Há quanto tempo não lhes escrevo uma carta? Estranha amizade que se faz de palavras cochichadas. Segredos desencontrados que eu forçosamente transformo em frases. Estou desde às cinco da tarde dentro desse apartamento. As paredes me comprimem. É fatal olhar para o corredor. Há vento.
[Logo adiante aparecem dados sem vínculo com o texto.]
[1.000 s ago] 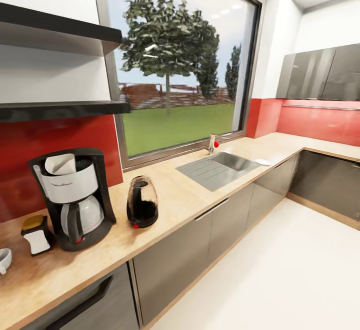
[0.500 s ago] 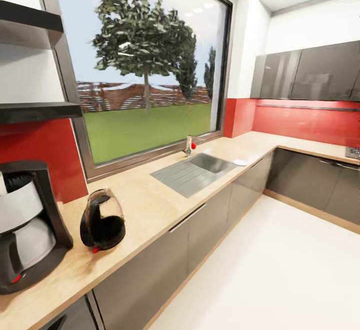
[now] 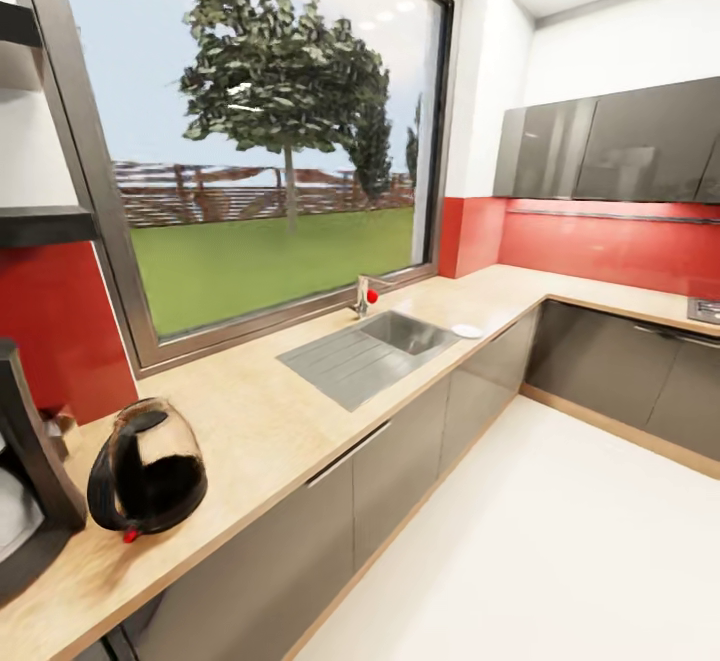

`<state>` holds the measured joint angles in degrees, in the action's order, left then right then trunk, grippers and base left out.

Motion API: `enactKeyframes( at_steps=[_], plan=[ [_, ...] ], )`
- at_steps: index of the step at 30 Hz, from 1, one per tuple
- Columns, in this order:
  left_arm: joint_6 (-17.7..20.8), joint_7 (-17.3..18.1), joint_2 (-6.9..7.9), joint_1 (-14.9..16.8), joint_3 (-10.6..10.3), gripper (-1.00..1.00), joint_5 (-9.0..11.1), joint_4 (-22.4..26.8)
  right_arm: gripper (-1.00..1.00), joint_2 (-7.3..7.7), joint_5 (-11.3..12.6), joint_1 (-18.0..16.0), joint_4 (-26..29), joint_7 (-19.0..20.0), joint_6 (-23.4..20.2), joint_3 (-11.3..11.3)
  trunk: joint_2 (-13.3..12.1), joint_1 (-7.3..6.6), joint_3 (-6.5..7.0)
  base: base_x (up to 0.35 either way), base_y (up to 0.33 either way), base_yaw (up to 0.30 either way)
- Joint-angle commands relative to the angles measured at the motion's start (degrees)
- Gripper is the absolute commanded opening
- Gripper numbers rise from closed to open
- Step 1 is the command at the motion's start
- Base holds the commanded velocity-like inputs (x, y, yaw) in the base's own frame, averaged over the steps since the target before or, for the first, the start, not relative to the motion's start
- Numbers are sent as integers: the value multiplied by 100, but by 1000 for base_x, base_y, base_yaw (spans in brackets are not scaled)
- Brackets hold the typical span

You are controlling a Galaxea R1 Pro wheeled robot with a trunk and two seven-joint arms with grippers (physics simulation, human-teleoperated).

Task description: Set up a coffee station on the kitchen countertop: keep the coffee maker on the countertop, move the bottle of coffee from the kitchen shelf to the counter next to the coffee maker, place a paper coffee filter on top of the coffee maker, put the saucer next to the coffee maker with the coffee cup on the saucer, and place the electric kettle next to the coffee maker.

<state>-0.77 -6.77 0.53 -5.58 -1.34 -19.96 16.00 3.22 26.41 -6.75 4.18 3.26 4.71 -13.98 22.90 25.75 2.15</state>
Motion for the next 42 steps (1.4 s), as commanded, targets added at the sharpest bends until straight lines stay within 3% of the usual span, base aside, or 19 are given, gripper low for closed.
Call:
enactKeyframes(
  at_steps=[1,21,42],
  plan=[
    [-5,-26,-3,-4,-14,100,-36,6,100,0,62,-1,-5,25,21,-42,2,3,0,148,-250,0],
    [7,-34,-18,13,-15,100,-26,8,100,-6,66,-1,-4,25,21,-35,2,3,0,158,-250,0],
    [-11,-52,-16,14,-3,100,10,64,100,-50,65,-1,4,24,38,-9,2,3,0,245,-202,0]
  ],
)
As extremidades do corpo estão geladas. Sinto um gosto ruim na boca e o coração bate devagar por ninguém. Ele é um autônomo e eu estou apaixonada sem ele. Descompassada como quem bebeu muita vodka e foi ler a previsão do tempo. Tento criar, mas meu corpo hoje descoloriu – se. Não há sal nem café que me mova.

Hoje eu preciso tanto dos olhos de vocês lendo essa carta, que é a tentativa de forçar um adjetivo para esse estado. Cada palavra digitada é uma ação que faz cócegas na minha inércia.

Busco aceitar esse estado. Estou irreconhecível. Os lábios não querem despejar palavras exageradas. Hoje estou aqui para aprender a sentir isso. Isso não usa máscara, é assim mesmo, o corpo antes da nudez. Escrevo para amigos que posso, quando o sol voltar a arder, amarei. Agora não amo ninguém. Sou apenas uma respiração superficial, olheiras e praticamente apenas um organismo funcionando e mãos datilografando.